Code Block for version 1:
subq = s.query(Messages.date).\
filter(Messages.user_id == User.id).\
order_by(Messages.date.desc()).\
limit(1).offset(10).correlate(User).as_scalar()
q = s.query(User).join(
Messages,
and_(User.id == Messages.user_id, Messages.date > subq)
).options(contains_eager(User.messages))
Mike's Answer
so you should ignore whether or not it uses "declarative", which has nothing to do with querying, and in fact at first ignore Query too, because first and foremost this is a SQL problem. You want one SQL statement that does this. What query in SQL would load lots of rows from the primary table, joined to the first ten rows of the secondary table for each primary?

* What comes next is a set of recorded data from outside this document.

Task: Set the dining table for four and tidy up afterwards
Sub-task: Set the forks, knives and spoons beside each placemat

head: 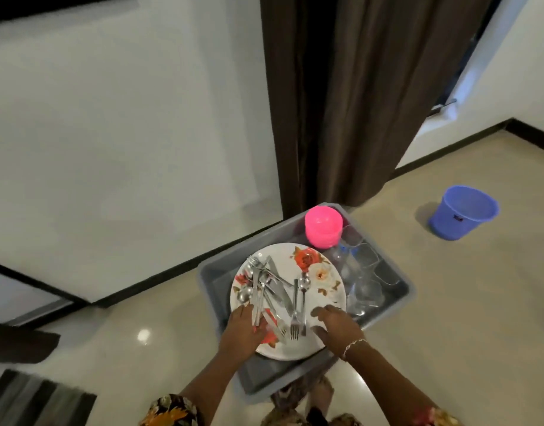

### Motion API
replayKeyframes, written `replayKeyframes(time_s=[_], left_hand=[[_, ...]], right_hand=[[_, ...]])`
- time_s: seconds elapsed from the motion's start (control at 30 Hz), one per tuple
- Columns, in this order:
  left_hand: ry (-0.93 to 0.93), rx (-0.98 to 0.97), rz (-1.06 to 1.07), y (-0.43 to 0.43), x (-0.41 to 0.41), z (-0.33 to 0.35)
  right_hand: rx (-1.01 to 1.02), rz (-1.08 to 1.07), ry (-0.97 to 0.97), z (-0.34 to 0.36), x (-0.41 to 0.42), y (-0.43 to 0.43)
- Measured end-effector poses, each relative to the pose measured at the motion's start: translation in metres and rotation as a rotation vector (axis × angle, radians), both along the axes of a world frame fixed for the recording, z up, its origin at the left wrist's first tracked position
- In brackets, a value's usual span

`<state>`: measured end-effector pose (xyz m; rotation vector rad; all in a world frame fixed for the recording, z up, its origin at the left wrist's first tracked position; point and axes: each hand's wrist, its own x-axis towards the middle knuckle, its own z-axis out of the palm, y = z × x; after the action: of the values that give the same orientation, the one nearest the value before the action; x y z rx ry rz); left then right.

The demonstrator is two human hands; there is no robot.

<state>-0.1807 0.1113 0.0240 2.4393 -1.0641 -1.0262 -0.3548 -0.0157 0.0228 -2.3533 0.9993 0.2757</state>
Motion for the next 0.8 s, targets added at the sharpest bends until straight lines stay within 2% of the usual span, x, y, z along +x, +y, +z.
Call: replayKeyframes(time_s=[0.3,0.63,0.8], left_hand=[[0.199,0.01,0.292,-0.032,0.021,-0.018],[0.255,0.094,0.398,-0.041,0.039,-0.061],[0.255,0.112,0.407,-0.047,0.041,-0.065]], right_hand=[[0.199,-0.153,0.094,-0.052,0.088,-0.034],[-0.09,-0.071,0.289,-0.099,0.123,-0.029],[0.128,-0.306,0.341,-0.102,0.123,-0.04]])
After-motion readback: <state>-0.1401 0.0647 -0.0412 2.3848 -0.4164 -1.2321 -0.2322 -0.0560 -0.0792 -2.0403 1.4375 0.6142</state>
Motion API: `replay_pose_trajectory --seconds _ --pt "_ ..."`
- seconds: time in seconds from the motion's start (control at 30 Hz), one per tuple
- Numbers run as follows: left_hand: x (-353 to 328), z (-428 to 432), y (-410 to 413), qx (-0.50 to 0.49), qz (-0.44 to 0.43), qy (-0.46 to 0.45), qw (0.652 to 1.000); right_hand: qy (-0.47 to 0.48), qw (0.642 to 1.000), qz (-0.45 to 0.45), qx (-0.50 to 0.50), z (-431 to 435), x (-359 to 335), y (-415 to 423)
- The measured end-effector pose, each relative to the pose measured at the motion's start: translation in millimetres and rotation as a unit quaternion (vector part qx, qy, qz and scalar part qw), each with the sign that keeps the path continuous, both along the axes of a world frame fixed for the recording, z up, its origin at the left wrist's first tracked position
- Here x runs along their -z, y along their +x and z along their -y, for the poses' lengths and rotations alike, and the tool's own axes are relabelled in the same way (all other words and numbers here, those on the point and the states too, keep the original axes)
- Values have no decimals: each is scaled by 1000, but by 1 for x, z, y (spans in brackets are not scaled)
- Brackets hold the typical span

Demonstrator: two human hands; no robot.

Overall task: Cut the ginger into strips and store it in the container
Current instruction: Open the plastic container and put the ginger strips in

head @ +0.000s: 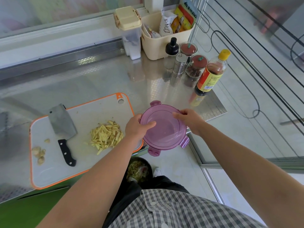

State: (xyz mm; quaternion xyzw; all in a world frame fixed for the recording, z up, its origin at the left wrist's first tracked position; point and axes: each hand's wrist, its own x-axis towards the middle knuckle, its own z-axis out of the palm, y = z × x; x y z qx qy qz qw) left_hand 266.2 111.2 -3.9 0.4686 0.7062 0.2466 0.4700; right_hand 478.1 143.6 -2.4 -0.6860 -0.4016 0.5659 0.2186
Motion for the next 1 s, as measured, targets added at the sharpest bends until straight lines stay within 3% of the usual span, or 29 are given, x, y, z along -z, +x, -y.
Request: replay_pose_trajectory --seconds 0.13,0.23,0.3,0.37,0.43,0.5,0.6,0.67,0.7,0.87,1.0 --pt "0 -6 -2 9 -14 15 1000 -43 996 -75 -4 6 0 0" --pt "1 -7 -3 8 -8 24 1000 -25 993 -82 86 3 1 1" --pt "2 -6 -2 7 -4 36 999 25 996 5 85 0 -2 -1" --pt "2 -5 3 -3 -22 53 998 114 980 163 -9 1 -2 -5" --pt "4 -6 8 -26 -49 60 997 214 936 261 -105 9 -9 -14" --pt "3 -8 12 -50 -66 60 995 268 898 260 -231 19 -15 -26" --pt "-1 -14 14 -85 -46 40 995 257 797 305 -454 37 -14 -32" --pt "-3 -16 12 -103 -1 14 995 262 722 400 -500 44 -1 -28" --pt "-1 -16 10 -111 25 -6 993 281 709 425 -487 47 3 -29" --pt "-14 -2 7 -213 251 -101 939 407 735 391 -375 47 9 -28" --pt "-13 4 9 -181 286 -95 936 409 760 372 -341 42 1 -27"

LIMIT is tricky because it's not actually part of the usual "relational algebra" calculation. It's outside of that because it's an artificial limit on rows. For example, my first thought on how to do this was wrong:
select * from users left outer join (select * from messages limit 10) as anon_1 on users.id = anon_1.user_id
This is wrong because it only gets the first ten messages in the aggregate, disregarding user. We want to get the first ten messages for each user, which means we need to do this "select from messages limit 10" individually for each user. That is, we need to correlate somehow. A correlated subquery though is not usually allowed as a FROM element, and is only allowed as a SQL expression, it can only return a single column and a single row; we can't normally JOIN to a correlated subquery in plain vanilla SQL. We can however, correlate inside the ON clause of the JOIN to make this possible in vanilla SQL.
But first, if we are on a modern Postgresql version, we can break that usual rule of correlation and use a keyword called LATERAL, which allows correlation in a FROM clause. LATERAL is only supported by modern Postgresql versions, and it makes this easy:
select * from users left outer join lateral
(select * from message where message.user_id = users.id order by messages.date desc limit 10) as anon1 on users.id = anon_1.user_id
we support the LATERAL keyword. The query above looks like this:
subq = s.query(Messages).\
filter(Messages.user_id == User.id).\
order_by(Messages.date.desc()).limit(10).subquery().lateral()
q = s.query(User).outerjoin(subq).\
options(contains_eager(User.messages, alias=subq))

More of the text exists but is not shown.